Lazare Meerson was born in Warsaw, which in 1900 was part of the Russian Empire. He may have begun studying painting and architecture in Russia, but after the revolution of 1917 he moved to Germany and by 1919 he had registered as an art student in Berlin. While in Berlin he gained some experience of designing for the theatre, before leaving for Paris in 1923 or 1924.

His first job in France in 1924 was at Films Albatros in Montreuil (a company which had been formed by Russian exiles in France) where he worked initially as a scene-painter and then as an assistant to some more experienced designers: Boris Bilinski (for L'Affiche), Alberto Cavalcanti (for Feu Mathias Pascal), and Pierre Kéfer (for Le Double Amour). By 1926 Meerson was appointed head of design at Albatros, and during the next three years he was responsible for the art direction on ten films. He formed particularly fruitful partnerships with Jacques Feyder (on Gribiche, Carmen, and Les Nouveaux Messieurs) and with René Clair (on La Proie du vent, Un chapeau de paille d'Italie, and Les Deux Timides).

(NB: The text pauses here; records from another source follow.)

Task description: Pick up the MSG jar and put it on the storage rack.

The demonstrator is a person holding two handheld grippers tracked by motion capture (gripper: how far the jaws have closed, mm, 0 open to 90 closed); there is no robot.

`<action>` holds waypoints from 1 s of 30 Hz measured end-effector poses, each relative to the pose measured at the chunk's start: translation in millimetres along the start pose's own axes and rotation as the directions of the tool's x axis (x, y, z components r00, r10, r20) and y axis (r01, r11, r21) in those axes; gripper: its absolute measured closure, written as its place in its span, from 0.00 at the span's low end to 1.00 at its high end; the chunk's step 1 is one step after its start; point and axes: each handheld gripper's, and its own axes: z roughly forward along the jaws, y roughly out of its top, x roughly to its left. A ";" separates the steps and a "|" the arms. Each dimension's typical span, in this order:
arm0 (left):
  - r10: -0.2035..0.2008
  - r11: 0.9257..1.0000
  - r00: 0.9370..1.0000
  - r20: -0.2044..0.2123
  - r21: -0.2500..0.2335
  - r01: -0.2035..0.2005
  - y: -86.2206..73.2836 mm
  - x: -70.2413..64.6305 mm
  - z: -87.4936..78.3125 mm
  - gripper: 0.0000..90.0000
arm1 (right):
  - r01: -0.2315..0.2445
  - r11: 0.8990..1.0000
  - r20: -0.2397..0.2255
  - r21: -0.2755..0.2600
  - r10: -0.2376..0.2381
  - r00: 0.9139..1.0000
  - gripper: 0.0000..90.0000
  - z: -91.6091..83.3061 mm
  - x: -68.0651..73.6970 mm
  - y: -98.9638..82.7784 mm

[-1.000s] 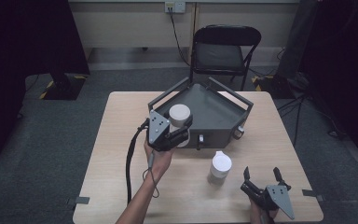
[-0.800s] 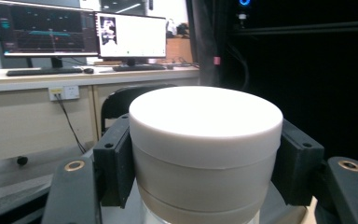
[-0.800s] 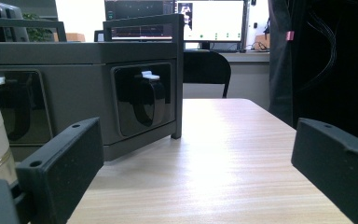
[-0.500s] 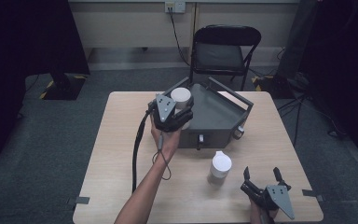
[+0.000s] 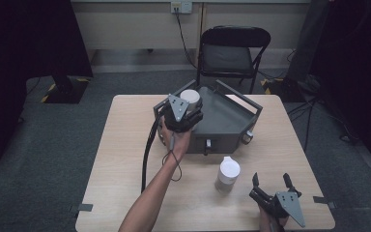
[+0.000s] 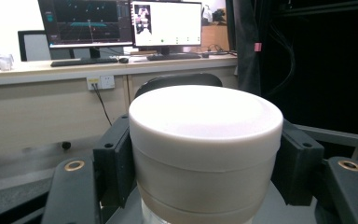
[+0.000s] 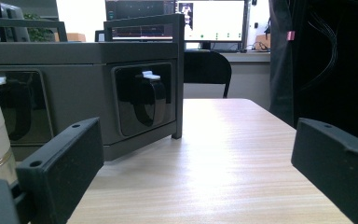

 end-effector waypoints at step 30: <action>-0.014 1.000 1.000 -0.018 -0.006 0.014 -12.5 -1.1 4.7 0.38 | 0.000 1.000 0.000 0.000 0.000 1.000 0.01 0.0 0.0 0.0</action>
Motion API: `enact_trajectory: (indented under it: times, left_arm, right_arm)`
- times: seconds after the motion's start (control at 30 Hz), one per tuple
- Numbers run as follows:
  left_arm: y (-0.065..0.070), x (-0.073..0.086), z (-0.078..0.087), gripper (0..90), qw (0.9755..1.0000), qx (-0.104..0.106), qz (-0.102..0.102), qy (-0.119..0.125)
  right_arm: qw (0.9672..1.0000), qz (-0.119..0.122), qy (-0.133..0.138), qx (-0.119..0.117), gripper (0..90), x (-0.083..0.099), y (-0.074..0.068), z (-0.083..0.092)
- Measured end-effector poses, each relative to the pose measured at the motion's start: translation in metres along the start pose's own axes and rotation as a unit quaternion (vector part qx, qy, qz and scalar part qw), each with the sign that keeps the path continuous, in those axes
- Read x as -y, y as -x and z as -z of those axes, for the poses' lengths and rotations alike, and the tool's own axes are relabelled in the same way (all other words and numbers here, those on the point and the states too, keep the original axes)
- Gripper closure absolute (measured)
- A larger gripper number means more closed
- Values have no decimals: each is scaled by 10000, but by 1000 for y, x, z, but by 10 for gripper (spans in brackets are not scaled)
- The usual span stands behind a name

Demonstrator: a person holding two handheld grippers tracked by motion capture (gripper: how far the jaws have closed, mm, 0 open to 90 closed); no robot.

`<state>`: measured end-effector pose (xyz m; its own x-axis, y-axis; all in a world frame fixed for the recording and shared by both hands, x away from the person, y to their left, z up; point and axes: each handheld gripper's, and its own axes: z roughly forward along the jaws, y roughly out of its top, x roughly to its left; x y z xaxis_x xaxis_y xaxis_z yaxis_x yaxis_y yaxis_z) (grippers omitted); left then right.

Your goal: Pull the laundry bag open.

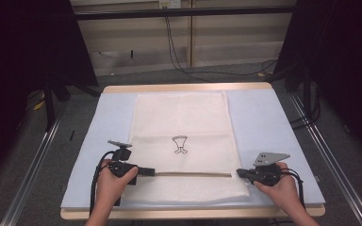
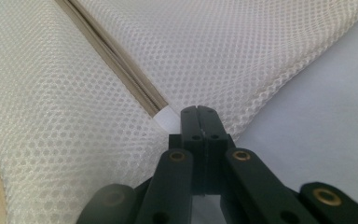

In several of his set designs of the 1920s, Meerson employed a 'restrained modernism', as in the spacious art-deco home of the wealthy Mme Maranet in Gribiche, or the architectural interior of a dancer's apartment, with its big white surfaces and sparse ornaments in Les Nouveaux Messieurs, or the sumptuous premises of the banker Saccard in L'Argent, in which the large open spaces facilitated long camera movements and the complex interplay of light and shadow. Meerson, in 1927, said of his work: "It is an art of self-denial. The designer should constantly conceal himself before the other elements of the production. The frame should never encroach upon the work itself. The setting harmonises with the film. Released from it is that atmosphere which is so important both to the director and to the performers."